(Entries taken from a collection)
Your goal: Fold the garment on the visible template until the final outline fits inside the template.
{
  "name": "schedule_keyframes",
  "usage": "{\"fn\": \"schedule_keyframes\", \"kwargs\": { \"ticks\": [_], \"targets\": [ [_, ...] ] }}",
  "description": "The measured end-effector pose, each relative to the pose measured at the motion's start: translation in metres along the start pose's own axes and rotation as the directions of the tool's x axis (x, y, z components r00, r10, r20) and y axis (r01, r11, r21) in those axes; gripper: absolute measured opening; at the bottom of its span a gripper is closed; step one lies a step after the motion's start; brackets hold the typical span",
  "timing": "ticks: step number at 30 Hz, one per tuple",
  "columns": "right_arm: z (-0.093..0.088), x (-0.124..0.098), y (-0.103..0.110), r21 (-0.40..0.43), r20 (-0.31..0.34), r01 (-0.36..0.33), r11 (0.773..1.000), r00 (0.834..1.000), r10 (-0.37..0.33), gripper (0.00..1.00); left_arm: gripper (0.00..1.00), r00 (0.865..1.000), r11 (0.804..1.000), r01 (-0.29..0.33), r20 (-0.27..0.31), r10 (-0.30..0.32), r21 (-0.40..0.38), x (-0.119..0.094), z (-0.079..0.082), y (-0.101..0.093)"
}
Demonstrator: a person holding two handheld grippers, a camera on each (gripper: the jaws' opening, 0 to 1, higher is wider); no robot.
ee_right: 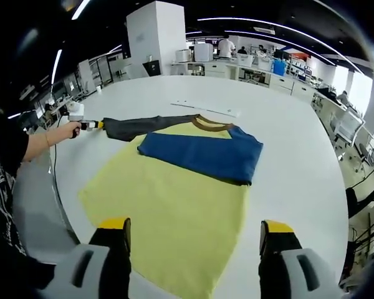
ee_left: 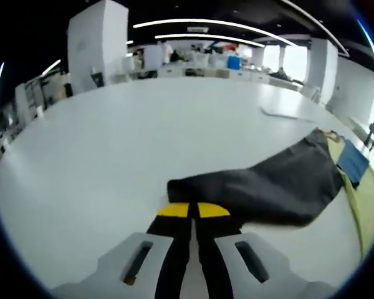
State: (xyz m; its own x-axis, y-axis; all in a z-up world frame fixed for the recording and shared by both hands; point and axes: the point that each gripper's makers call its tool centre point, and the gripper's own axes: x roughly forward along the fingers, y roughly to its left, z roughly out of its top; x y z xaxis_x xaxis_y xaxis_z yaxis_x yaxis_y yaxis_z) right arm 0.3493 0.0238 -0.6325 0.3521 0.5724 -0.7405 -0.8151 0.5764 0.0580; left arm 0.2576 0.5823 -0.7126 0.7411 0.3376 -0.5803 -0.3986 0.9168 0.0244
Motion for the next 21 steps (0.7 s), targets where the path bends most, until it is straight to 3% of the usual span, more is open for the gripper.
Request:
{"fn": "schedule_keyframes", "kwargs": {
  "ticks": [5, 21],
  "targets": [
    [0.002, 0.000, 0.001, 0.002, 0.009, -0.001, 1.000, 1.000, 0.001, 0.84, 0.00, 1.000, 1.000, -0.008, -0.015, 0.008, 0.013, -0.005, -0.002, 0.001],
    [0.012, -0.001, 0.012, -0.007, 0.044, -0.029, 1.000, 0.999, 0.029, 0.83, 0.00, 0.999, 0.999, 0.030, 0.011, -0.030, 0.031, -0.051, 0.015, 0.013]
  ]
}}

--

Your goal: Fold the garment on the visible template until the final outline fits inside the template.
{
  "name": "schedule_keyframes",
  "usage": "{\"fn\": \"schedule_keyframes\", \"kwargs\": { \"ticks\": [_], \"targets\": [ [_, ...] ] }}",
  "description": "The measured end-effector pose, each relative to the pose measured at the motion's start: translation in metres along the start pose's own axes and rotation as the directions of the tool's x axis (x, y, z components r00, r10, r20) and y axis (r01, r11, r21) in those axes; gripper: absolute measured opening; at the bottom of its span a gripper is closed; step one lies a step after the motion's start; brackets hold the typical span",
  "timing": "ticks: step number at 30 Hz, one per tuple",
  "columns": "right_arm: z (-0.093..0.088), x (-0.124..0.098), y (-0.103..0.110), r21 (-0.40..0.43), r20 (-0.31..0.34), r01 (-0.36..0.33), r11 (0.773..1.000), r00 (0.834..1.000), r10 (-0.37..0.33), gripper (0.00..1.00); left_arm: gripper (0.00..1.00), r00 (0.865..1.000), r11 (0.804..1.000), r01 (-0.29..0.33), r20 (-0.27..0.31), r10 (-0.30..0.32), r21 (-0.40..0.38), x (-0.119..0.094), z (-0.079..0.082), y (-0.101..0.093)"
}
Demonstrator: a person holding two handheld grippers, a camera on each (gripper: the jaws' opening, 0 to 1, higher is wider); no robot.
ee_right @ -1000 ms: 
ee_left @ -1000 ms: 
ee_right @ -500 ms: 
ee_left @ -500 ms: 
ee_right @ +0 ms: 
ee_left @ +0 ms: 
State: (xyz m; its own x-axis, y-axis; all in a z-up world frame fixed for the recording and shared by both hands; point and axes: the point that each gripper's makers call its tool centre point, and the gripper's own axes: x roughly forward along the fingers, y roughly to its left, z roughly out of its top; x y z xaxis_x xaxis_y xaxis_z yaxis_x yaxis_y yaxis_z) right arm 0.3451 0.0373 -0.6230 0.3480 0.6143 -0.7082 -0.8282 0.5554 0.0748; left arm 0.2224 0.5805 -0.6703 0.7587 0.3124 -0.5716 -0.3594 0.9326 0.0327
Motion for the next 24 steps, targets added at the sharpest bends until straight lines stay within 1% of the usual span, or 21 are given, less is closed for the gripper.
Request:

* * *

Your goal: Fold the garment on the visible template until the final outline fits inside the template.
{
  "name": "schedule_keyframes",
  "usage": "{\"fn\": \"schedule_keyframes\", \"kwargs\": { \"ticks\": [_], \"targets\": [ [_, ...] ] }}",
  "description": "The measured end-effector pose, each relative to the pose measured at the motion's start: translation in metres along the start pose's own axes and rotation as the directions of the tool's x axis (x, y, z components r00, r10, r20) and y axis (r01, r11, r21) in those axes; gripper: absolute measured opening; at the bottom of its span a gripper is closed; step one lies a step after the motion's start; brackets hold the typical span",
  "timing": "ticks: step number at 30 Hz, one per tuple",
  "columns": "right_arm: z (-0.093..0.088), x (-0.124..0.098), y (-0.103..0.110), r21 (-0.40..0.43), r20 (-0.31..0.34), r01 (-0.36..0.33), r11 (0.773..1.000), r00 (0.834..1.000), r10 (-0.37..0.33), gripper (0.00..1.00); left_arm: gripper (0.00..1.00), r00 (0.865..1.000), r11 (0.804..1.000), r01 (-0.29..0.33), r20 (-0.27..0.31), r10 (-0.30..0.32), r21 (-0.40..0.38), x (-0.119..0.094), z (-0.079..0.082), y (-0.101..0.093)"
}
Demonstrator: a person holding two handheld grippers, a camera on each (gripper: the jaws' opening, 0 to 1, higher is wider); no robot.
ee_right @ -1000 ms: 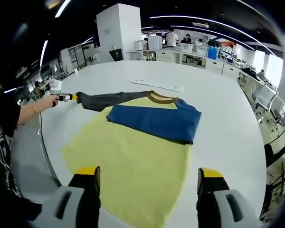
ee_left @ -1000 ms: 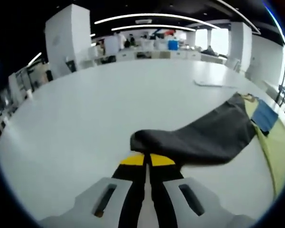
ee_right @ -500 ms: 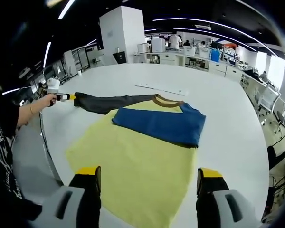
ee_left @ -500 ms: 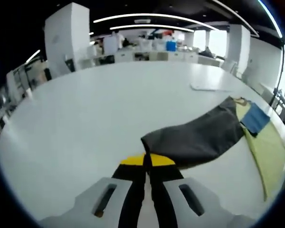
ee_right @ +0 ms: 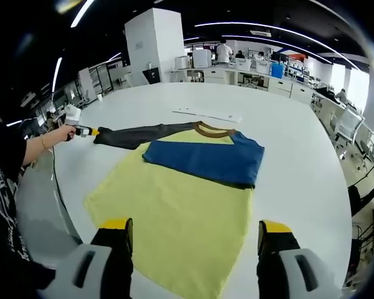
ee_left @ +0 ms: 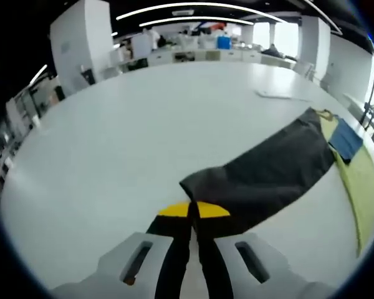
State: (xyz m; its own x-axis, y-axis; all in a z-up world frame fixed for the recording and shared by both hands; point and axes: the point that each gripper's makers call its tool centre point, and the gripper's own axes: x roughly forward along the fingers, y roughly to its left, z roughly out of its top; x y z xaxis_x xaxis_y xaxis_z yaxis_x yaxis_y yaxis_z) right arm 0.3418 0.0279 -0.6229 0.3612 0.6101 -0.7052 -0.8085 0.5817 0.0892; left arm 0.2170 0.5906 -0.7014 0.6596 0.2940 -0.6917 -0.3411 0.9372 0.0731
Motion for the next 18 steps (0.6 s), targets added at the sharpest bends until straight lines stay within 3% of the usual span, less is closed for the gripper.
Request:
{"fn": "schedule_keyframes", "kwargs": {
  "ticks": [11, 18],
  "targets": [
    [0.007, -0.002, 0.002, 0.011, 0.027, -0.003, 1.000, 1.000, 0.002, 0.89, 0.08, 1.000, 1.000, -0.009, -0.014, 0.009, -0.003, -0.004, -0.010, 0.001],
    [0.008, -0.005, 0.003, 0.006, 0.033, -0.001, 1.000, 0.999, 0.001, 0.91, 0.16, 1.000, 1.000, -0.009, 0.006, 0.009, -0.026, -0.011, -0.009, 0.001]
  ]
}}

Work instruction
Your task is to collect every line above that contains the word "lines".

Result
Motion for the next 24 steps, targets added at the sharpest bends until straight lines stay within 1% of the usual span, or 21 are given, less is closed for the gripper.
Motion for the next 18 steps (0.6 s), targets added at the sharpest bends until straight lines stay within 3% of the usual span, less is closed for the gripper.

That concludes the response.